# Work to be completed
Quote all entries exactly, leaving pictures aside.

# Data for analysis
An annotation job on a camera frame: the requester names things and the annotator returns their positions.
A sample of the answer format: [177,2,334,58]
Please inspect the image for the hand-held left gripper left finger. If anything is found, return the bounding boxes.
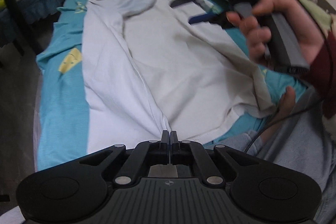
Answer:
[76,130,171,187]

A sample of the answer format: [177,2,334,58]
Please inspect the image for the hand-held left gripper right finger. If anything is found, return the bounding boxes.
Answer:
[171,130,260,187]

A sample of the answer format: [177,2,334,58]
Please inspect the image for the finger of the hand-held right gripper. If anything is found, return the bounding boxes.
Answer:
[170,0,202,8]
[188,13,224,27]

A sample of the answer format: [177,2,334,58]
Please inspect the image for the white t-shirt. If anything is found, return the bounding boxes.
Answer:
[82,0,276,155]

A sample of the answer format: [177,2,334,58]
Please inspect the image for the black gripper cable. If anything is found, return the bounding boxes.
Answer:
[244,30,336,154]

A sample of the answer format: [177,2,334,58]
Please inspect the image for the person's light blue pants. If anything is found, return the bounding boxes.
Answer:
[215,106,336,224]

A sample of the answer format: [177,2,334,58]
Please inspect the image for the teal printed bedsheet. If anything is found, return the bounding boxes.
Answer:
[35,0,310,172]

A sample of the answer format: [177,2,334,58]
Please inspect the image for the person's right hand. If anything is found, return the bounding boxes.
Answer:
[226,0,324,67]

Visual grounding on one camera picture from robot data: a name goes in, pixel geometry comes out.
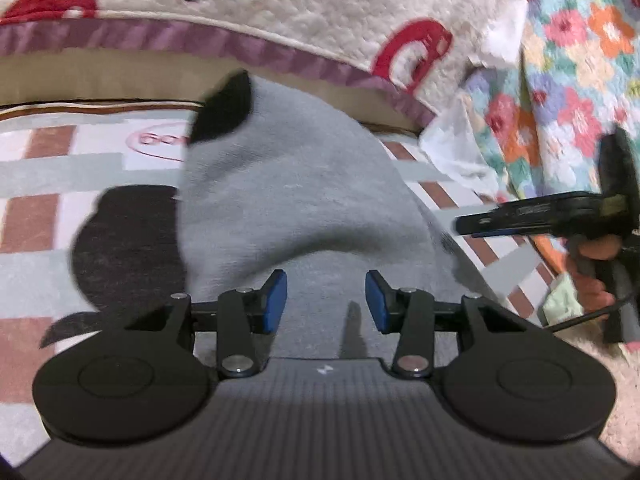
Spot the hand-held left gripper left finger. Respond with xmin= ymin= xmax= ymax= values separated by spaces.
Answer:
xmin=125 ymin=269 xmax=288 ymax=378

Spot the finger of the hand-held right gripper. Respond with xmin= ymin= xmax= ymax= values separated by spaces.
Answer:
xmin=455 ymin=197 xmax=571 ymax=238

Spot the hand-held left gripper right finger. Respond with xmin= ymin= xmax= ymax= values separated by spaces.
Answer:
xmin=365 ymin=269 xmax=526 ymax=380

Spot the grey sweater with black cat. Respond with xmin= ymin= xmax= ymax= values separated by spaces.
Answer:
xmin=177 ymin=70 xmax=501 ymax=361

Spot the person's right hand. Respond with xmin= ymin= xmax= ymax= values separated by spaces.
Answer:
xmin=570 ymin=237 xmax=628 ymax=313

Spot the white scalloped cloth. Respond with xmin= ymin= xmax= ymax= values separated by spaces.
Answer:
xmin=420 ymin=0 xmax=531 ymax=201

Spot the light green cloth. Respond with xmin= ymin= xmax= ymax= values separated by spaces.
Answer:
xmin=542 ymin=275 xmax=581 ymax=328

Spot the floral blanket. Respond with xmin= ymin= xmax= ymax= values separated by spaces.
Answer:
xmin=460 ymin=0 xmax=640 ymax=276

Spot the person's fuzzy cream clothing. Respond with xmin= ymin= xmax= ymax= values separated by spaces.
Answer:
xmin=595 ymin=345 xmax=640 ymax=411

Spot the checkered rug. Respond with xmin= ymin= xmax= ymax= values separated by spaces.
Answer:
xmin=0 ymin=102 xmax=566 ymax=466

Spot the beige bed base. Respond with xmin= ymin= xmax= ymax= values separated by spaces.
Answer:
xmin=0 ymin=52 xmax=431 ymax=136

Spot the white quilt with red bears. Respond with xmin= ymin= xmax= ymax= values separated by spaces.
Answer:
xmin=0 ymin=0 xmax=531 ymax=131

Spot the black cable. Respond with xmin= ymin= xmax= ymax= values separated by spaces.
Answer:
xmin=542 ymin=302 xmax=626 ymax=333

# Output for this task
An annotation job on a camera frame: the requester names things and the annotator returns their positions.
A sample of the answer format: [177,2,334,58]
Please inspect the image for the hand-held left gripper left finger. If anything is found, return the bounding boxes.
Answer:
[76,130,171,187]

A sample of the answer format: [177,2,334,58]
Please inspect the image for the hand-held left gripper right finger. If anything is found, return the bounding boxes.
Answer:
[171,130,260,187]

A sample of the answer format: [177,2,334,58]
Please inspect the image for the finger of the hand-held right gripper. If anything is found, return the bounding boxes.
Answer:
[170,0,202,8]
[188,13,224,27]

A sample of the answer format: [177,2,334,58]
Please inspect the image for the white t-shirt. If anything is found, return the bounding boxes.
Answer:
[82,0,276,155]

A sample of the answer format: [177,2,334,58]
Please inspect the image for the black gripper cable. If anything is found, return the bounding boxes.
Answer:
[244,30,336,154]

A sample of the answer format: [177,2,334,58]
Please inspect the image for the person's light blue pants. If anything is found, return the bounding boxes.
Answer:
[215,106,336,224]

A sample of the answer format: [177,2,334,58]
Please inspect the image for the teal printed bedsheet. If anything is found, return the bounding boxes.
Answer:
[35,0,310,172]

A sample of the answer format: [177,2,334,58]
Please inspect the image for the person's right hand. If anything is found, return the bounding boxes.
Answer:
[226,0,324,67]

Visual grounding on one camera picture from robot data: a name goes in, pixel geometry comes out.
Spot the hand-held left gripper left finger. Respond with xmin= ymin= xmax= ymax= values separated by spaces.
Answer:
xmin=125 ymin=269 xmax=288 ymax=378

Spot the finger of the hand-held right gripper. Respond with xmin= ymin= xmax= ymax= values separated by spaces.
Answer:
xmin=455 ymin=197 xmax=571 ymax=238

Spot the hand-held left gripper right finger. Respond with xmin= ymin= xmax= ymax= values separated by spaces.
Answer:
xmin=365 ymin=269 xmax=526 ymax=380

Spot the grey sweater with black cat. Respond with xmin= ymin= xmax= ymax= values separated by spaces.
Answer:
xmin=177 ymin=70 xmax=501 ymax=361

Spot the person's right hand. Respond with xmin= ymin= xmax= ymax= values separated by spaces.
Answer:
xmin=570 ymin=237 xmax=628 ymax=313

Spot the white scalloped cloth. Respond with xmin= ymin= xmax= ymax= values separated by spaces.
Answer:
xmin=420 ymin=0 xmax=531 ymax=201

Spot the light green cloth. Respond with xmin= ymin= xmax= ymax= values separated by spaces.
Answer:
xmin=542 ymin=275 xmax=581 ymax=328

Spot the floral blanket. Respond with xmin= ymin= xmax= ymax= values separated by spaces.
Answer:
xmin=460 ymin=0 xmax=640 ymax=276

Spot the person's fuzzy cream clothing. Respond with xmin= ymin= xmax= ymax= values separated by spaces.
Answer:
xmin=595 ymin=345 xmax=640 ymax=411

Spot the checkered rug. Respond with xmin= ymin= xmax= ymax= values separated by spaces.
Answer:
xmin=0 ymin=102 xmax=566 ymax=466

Spot the beige bed base. Respond with xmin= ymin= xmax= ymax= values separated by spaces.
Answer:
xmin=0 ymin=52 xmax=431 ymax=136

Spot the white quilt with red bears. Respond with xmin= ymin= xmax= ymax= values separated by spaces.
Answer:
xmin=0 ymin=0 xmax=531 ymax=131

Spot the black cable. Respond with xmin= ymin= xmax= ymax= values separated by spaces.
Answer:
xmin=542 ymin=302 xmax=626 ymax=333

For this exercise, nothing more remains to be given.